Bajo la consigna “Unidos en la lucha”, los manifestantes remarcaron que la protesta fue organizada de manera independiente, sin responder a ninguno de los sindicatos del sector, aunque abierta a todos los empleados sin distinción de afiliación gremial.

En paralelo, el Gobierno de Entre Ríos, a través de la Secretaría de Trabajo y Seguridad Social, convocó a Granja Tres Arroyos S.A., al Sindicato de Trabajadores de la Industria de la Alimentación (STIA) y al Sindicato de la Carne a una audiencia de conciliación. El encuentro se realizará el próximo lunes 8 de junio a las 14 en la sede de la Secretaría, ubicada en calle Buenos Aires 166 de la ciudad de Paraná.

La medida busca acercar posiciones entre las partes en el marco del conflicto vigente. Esa audiencia podría ser determinante para conocer si existe una propuesta concreta que permita garantizar la reactivación de la producción y preservar las fuentes laborales en una de las principales plantas avícolas de la región.

Con margen de maniobra acotado, el intendente de Concepción del Uruguay, José Lauritto, busca amortiguar el impacto que tiene en la economía de su ciudad el cierre intempestivo de la empresa. Con ese objetivo, activó un plan de ayuda alimentaria para las 900 familias afectadas por la caída de la principal avícola de Entre Ríos. La decisión se materializó a través de un decreto aprobado por unanimidad este jueves en el Concejo Deliberante. La contención se concretará con la entrega, durante un mes, de un módulo alimentario por semana a cada familia afectada por la suspensión de actividades. La medida implica una erogación de $72 millones del presupuesto municipal.

La asistencia local complementa la dispuesta por el gobierno provincial de Rogelio Frigerio, que la semana pasada envió 850 bolsones de alimentos a los sindicatos para ser distribuidos entre las familias afectadas. Además, fuentes oficiales confirmaron que la Casa Gris evalúa alternativas para aliviar la carga en las facturas de luz de los afectados, con el fin de garantizarles la provisión de energía eléctrica ante la falta de pago que podría generarse por la crisis de ingresos. Una de las opciones contempla sumar a esas familias al subsidio de tarifa social por 90 días. La provincia implementará además una asistencia complementaria de alimentos cada 15 días, canalizada a través del Ministerio de Desarrollo Humano.

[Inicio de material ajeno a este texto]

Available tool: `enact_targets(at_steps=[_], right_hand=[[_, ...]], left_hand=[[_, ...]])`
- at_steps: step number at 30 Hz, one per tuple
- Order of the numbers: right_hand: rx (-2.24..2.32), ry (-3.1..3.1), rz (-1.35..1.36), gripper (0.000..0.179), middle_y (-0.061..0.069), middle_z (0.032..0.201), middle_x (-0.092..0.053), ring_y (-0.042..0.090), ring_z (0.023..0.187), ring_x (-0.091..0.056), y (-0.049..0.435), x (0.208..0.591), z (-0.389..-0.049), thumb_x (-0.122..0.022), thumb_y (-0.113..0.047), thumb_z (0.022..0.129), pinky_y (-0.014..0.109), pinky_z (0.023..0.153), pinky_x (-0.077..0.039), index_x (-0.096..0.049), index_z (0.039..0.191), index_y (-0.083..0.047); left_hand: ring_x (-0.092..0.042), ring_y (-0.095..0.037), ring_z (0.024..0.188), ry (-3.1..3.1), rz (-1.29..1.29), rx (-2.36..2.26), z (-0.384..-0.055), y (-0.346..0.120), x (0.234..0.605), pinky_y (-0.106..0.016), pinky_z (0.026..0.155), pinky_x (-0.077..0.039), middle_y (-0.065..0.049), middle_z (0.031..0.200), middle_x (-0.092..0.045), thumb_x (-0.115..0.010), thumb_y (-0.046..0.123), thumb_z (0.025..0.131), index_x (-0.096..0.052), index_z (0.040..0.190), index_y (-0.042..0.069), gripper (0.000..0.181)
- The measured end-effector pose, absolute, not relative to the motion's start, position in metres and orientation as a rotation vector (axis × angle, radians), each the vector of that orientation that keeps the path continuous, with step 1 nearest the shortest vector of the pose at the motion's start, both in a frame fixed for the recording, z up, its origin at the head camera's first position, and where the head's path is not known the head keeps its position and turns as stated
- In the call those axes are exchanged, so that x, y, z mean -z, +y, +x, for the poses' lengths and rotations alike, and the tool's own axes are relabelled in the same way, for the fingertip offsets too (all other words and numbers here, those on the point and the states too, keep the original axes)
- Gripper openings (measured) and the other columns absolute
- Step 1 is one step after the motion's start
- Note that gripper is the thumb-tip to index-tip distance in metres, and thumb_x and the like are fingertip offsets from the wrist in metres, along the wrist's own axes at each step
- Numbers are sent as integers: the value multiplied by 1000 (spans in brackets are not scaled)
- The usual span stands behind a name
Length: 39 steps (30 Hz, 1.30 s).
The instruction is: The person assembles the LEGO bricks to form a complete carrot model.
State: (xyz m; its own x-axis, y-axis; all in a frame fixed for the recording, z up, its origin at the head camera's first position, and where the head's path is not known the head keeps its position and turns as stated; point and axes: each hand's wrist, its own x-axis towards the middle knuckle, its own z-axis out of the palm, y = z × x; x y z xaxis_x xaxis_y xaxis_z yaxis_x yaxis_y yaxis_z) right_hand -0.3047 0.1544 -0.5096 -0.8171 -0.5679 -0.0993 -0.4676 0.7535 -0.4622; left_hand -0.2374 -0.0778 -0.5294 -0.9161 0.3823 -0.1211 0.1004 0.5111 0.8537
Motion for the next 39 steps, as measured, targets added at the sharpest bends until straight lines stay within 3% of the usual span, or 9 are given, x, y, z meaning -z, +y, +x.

Reuniones con los dueños y el costo de la reactivación

Desde el comienzo del conflicto, el intendente Lauritto se involucró ante la gravedad de la situación, que impacta de manera directa en la economía local de una ciudad de unos 80 mil habitantes. Que mil de ellos queden desempleados, sin ingresos y con salarios atrasados significa un golpe directo que se calcula en unos $1000 millones menos de circulación. El mandatario local dialogó con los dueños de GTA, en especial con Joaquín De Grazia, y le pidió que salde sus deudas con los trabajadores. En la misma línea, en una reunión realizada el miércoles en Paraná, el gobernador Frigerio planteó a la empresa la necesidad de que rompa el silencio y dé certezas a las familias que quedaron sin empleo estable.

Mientras tanto, fuentes cercanas al conflicto advierten que la reactivación de la planta tiene un costo aproximado de entre siete y ocho millones de dólares, contemplando que esa inversión sería solo para reiniciar el circuito biológico, es decir, para comenzar a criar los pollos que ya no existen. Ese monto cubriría apenas un turno laboral y no contempla las abultadas deudas que la empresa arrastra, que superan los $51.000 millones, ni los juicios y acreedores, entre los que se encuentran tanto la provincia como el municipio. Ambos levantaron embargos para destrabar el acceso a cuentas bancarias y liberar pagos a los trabajadores, aunque la incertidumbre sobre el futuro de la compañía persiste. La atención sigue puesta en la audiencia del próximo lunes, prevista como un nuevo capítulo clave en la búsqueda de una salida al conflicto.